Seven in ten college graduates have student loans. And their average debt is $37,172. That is truly staggering. Overwhelming.

“Ben Sawatsky, associate personnel director of Evangelical Free Church Missions, says 95% or more of those who apply as potential candidates are paying off student loans.”

Increasingly, student loan debt is becoming the number one obstacle to students working in full time ministry. Student debt has tripled over the past eight years.

“What [mission agencies] told us over and over is that the number-one barrier to getting people to live and work overseas was debt. They called it the black hole.” – Johnnie Moore, Senior VP of Communications at Liberty University

Student debt now exceeds credit card debt and trails only mortgages as the leading cause of debt in the United States. And “unlike credit card debt, which can be refinanced or wiped out with bankruptcy, student loans will not go away. Even in bankruptcy, the individual is expected to repay his or her loan.”

“Thousands of US college graduates desire to willingly place themselves on the front lines of the mission field for the sake of the Gospel of Jesus Christ. Tragically, many of them will never go because of the barrier created by their student debt.” Luke Womack founder of The GO Fund (his entire article Satan, Starting Salaries, & Student Debt is worth reading)

This is a relatively new problem. College tuition costs 17 times more than it did 40 years ago.

FEDERAL STUDENT LOAN DEBT-HISTORICAL-CHART-1

It’s becoming nearly impossible to work your way through college and emerge debt free. I’ve met one student who’s done it in the past 10 years. One.
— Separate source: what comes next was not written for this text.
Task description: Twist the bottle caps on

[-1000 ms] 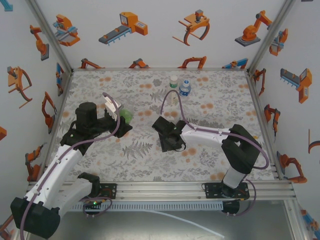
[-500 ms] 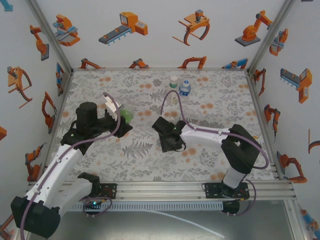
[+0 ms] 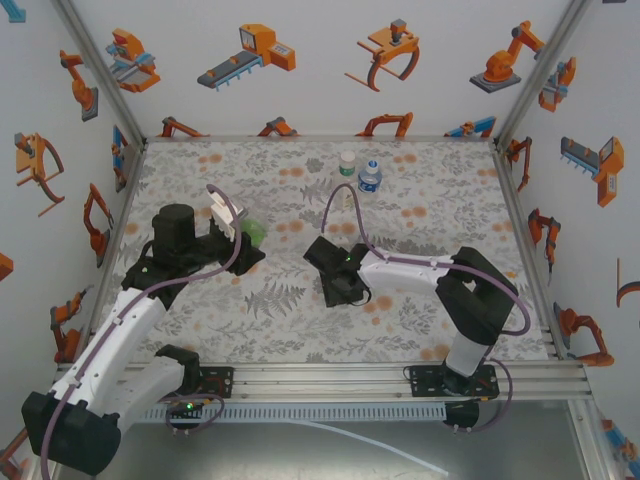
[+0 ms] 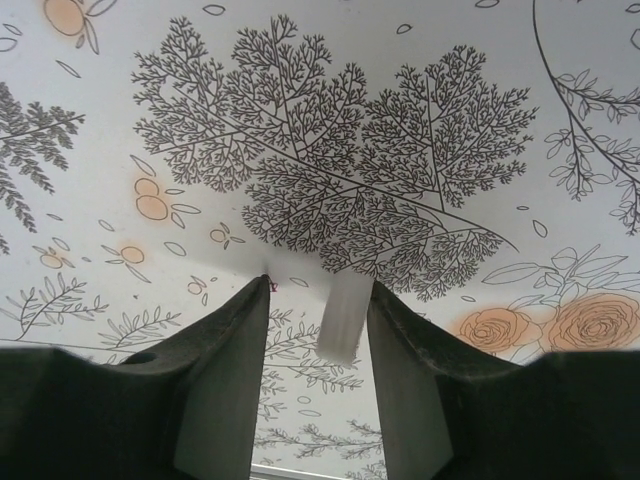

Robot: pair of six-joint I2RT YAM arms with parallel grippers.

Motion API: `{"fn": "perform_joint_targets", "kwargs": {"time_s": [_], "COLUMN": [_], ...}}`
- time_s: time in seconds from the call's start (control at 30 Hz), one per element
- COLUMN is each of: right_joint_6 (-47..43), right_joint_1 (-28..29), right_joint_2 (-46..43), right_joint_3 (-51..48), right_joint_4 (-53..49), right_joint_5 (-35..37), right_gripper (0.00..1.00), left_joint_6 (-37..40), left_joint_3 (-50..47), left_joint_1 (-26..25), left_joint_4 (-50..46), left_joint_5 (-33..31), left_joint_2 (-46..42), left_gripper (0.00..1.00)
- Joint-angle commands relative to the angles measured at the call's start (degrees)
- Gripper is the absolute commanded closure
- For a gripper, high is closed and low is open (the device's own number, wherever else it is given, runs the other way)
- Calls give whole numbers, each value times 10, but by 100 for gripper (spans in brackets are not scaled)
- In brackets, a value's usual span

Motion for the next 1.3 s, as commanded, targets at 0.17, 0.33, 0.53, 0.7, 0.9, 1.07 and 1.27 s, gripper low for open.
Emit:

“The landscape of college affordability has changed dramatically. Long gone are the days where working a summer job would yield enough money to foot the bill for college. There is now more pressure than ever to get a high paying job to tackle student loans as efficiently as possible. This pressure exists for everyone, missionary or otherwise.” Luke Womack

Let’s lay out the problem:

  • To work in full time ministry, you need a college degree.
  • The cost of a college degree is 17 times more expensive now.
  • 7 out of 10 graduates who want to go into full time ministry find it very difficult to do so. Their debt is so high that monthly payments can’t be made on a missionary salary.
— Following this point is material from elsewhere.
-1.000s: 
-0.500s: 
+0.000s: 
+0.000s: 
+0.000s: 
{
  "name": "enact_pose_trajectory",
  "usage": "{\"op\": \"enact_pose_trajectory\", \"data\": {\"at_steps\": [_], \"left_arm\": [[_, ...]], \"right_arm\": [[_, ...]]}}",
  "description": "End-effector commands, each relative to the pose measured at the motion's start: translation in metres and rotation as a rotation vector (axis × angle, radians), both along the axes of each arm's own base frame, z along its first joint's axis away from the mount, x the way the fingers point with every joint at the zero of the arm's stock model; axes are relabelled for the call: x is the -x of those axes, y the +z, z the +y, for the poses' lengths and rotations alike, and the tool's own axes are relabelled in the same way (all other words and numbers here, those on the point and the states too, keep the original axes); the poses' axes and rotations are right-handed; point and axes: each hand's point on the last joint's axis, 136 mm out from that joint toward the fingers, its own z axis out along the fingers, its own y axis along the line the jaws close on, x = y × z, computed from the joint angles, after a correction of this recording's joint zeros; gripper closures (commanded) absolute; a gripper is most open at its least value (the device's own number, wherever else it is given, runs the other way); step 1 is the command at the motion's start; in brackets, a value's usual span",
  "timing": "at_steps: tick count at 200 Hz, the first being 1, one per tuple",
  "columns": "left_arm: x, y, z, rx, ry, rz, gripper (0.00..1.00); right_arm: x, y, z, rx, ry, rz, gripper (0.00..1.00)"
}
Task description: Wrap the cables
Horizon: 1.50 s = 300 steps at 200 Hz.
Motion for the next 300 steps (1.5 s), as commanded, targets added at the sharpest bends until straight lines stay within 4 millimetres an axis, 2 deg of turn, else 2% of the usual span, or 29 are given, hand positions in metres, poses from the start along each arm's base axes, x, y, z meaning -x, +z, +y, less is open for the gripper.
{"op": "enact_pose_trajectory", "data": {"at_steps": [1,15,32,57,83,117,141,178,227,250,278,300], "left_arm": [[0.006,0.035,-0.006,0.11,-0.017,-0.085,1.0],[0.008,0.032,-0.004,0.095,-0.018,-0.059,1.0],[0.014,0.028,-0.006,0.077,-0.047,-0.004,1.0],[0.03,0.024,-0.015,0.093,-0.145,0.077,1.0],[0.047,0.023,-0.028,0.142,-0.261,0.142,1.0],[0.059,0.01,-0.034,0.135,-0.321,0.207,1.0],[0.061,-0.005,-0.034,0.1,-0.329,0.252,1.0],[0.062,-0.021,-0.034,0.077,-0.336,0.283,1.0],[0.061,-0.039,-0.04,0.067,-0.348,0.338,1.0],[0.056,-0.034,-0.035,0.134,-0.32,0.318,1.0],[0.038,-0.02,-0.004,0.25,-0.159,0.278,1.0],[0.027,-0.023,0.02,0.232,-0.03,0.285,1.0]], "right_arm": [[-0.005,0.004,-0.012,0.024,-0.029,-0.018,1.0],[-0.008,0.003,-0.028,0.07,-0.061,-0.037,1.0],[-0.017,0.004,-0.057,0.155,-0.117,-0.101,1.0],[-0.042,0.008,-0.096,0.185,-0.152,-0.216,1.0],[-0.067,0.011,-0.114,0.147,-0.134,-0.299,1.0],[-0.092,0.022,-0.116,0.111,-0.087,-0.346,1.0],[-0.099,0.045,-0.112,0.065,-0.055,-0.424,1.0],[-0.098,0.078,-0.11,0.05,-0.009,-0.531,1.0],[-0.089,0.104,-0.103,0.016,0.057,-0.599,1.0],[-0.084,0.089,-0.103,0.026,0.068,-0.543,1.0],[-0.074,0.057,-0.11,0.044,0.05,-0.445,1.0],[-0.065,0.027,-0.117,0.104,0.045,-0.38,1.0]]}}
“Educational loan debt introduces a threat to the spread of the Gospel that promises cataclysmic and eternal consequences for the unreached sinner if nothing is changed.” Luke Womack

There are two options:

  1. Allow missionaries to forgo college
  2. Get in the trenches and help graduates overcome their student loan debt

The first is not really an option. Specifically for the field I work in, college ministry, you need a college degree to be able to hold your own with college students.

But in any ministry context, I think a college degree is worth it:

  • A college degree opens up doors to unreached people by getting missionaries into closed countries.
  • Young people mature in college and develop the work ethic, responsibility, and initiative necessary to be effective missionaries.
  • Students’ involvement in college ministries are where they develop a heart for the world and the skills to effectively minister for Christ. I’ve written before that college ministries are the number one producer of missionaries.
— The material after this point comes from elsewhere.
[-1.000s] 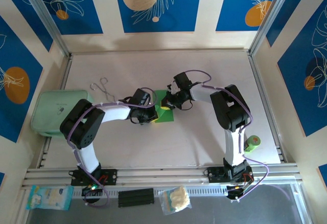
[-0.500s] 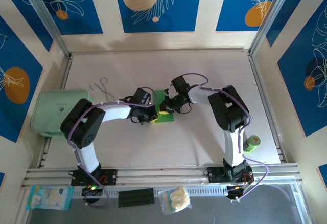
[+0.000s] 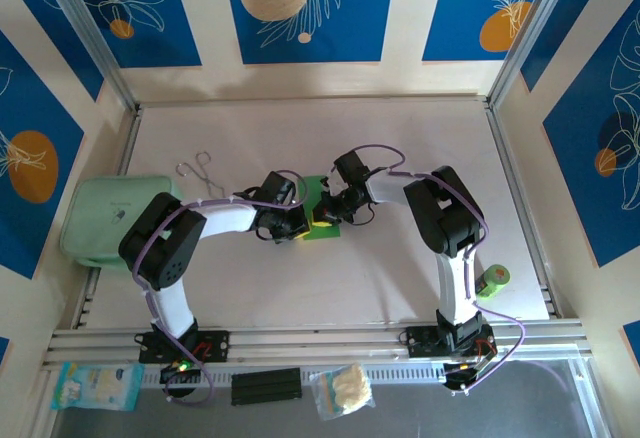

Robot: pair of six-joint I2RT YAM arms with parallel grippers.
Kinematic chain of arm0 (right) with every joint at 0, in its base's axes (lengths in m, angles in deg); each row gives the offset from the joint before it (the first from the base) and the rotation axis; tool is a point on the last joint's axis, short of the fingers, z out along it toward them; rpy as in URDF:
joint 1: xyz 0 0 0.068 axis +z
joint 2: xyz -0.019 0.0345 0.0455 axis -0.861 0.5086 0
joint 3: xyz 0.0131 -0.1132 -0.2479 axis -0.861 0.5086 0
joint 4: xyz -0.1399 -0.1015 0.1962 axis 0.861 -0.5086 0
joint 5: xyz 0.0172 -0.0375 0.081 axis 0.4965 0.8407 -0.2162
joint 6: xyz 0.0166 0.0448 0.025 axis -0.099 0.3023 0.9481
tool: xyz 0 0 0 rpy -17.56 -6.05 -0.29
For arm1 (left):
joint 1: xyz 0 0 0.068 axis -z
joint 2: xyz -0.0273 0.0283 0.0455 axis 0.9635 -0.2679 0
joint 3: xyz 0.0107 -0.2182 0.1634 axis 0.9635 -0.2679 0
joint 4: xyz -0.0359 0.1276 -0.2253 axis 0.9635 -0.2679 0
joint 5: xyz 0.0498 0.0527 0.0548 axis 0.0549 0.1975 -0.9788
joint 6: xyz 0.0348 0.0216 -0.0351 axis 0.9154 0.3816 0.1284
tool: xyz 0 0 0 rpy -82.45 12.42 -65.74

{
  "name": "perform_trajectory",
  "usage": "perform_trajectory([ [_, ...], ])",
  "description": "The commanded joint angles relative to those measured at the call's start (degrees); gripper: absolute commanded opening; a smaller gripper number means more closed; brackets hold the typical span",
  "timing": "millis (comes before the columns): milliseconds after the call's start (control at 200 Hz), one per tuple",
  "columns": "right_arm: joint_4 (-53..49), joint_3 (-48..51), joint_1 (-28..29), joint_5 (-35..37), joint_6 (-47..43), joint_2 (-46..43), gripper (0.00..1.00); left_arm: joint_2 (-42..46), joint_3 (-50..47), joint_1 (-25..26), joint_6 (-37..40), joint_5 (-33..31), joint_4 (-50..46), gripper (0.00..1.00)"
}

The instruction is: Fold a paper plane with a square sheet of paper (pick it up from the middle)

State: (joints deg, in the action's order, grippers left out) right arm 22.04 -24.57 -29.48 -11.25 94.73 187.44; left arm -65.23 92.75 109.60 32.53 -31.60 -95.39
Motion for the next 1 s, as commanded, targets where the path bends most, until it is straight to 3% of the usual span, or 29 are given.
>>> perform_trajectory([
  [0, 1.16, 1.53, -0.96, 5.86, -2.76, 0.63, 0.01, -2.89, -2.2, 0.2, -0.98, -2.34, -8.36, 0.0],
  [375, 5.16, 2.12, -6.03, 5.92, 2.72, -0.79, 0.02, -2.8, -4.22, 0.2, -1.46, -2.06, -8.17, 0.0],
  [995, -3.25, -5.62, -10.52, 9.75, 9.28, -0.99, 0.0, -2.53, -3.5, 0.21, -0.86, -1.46, -7.82, 0.0],
])
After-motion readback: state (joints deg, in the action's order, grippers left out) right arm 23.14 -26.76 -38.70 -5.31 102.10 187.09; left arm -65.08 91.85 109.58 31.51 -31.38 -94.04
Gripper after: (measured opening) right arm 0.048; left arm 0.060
If students are considering full time ministry and have significant debt, they can take one of two routes

  • Get a job in the workplace and aggressively pay off debt
  • Go straight into ministry and include loan payments in the support that they raise

The first option is difficult, because most will not make it to the field. Most will get entangled in the worries of the world and the American Dream. The only times I’ve seen this successful is when missionary candidates have stated a specific plan and had friends hold them accountable. It’s too easy to rationalize: “Well, if I just worked 6 more months I could save another $30,000 for a rainy day. That might help be a better steward for God…” And then: “We have a baby on the way, and I need to save for our first house before I go into ministry…” But for those who’ve done it (and made it to the ministry field), it’s been great. They come into ministry with a good work ethic and debt free. It’s just that few make it.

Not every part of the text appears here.